Subsequently, or in parallel, COGC was also unable to meet its financial obligations as operators in the East Slopes project, with the result that DBRM eventually was appointed to replace COGC as operator in the East Slopes, and DBRM was required to assume responsibility for paying something over $1 million in COGC's accrued and unpaid obligations tied to their problematic effort in operation of the East Slopes project.

In that result, COGC's remaining interests in the East Slopes project were turned over to DBRM as the new operator in partial payment of their unmet East Slopes obligations, and those returned East Slopes interests were then re-vended by DBRM to new participants, as described here:

http://www.sec.gov/Archives/edgar/data/1164256/000120095209000258/dbrm_8k-90616.htm

In the result, DBRM ended up as operator for the East Slopes project in the AMI with Chevron, while getting stuck with COGC's unpaid bills re their East Slopes operations effort.
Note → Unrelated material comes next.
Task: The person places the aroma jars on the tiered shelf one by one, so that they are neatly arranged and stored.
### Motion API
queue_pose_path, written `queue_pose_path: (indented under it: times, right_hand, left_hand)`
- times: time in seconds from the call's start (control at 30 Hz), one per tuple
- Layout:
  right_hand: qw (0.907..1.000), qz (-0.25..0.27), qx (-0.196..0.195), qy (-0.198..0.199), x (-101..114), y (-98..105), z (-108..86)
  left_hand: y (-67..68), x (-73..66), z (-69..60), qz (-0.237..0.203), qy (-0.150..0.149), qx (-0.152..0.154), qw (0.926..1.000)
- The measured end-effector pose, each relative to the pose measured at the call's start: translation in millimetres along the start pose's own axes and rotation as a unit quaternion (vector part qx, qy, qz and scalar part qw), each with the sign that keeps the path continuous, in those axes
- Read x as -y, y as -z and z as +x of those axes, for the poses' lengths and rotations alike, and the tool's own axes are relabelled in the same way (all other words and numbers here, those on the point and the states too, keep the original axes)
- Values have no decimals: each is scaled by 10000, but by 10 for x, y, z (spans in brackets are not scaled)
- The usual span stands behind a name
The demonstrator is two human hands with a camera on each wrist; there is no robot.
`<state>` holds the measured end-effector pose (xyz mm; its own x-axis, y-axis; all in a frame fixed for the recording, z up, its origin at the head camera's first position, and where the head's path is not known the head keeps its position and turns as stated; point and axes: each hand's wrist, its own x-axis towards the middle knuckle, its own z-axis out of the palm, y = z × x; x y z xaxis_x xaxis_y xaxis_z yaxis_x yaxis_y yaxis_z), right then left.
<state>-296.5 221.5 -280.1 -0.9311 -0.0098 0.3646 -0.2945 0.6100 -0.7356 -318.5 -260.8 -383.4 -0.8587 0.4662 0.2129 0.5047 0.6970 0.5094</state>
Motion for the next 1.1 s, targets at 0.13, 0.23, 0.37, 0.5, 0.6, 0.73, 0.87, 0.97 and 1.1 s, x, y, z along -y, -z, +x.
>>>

COGC's former interest in the East Slopes was then transferred to others, enabling a partial reimbursement of the large cash outlay that DBRM had imposed on them with the obligation to pay off those unmet COGC obligations.

The former COGC interest is now held by private investors, O&G Energy Partners, LLC and their partner, San Joaquin Investments, Inc.

That leaves DBRM and Chevron as the only publicly traded options allowing investors to participate in the development of the East Slopes project... with DBRM obviously being the only pure play.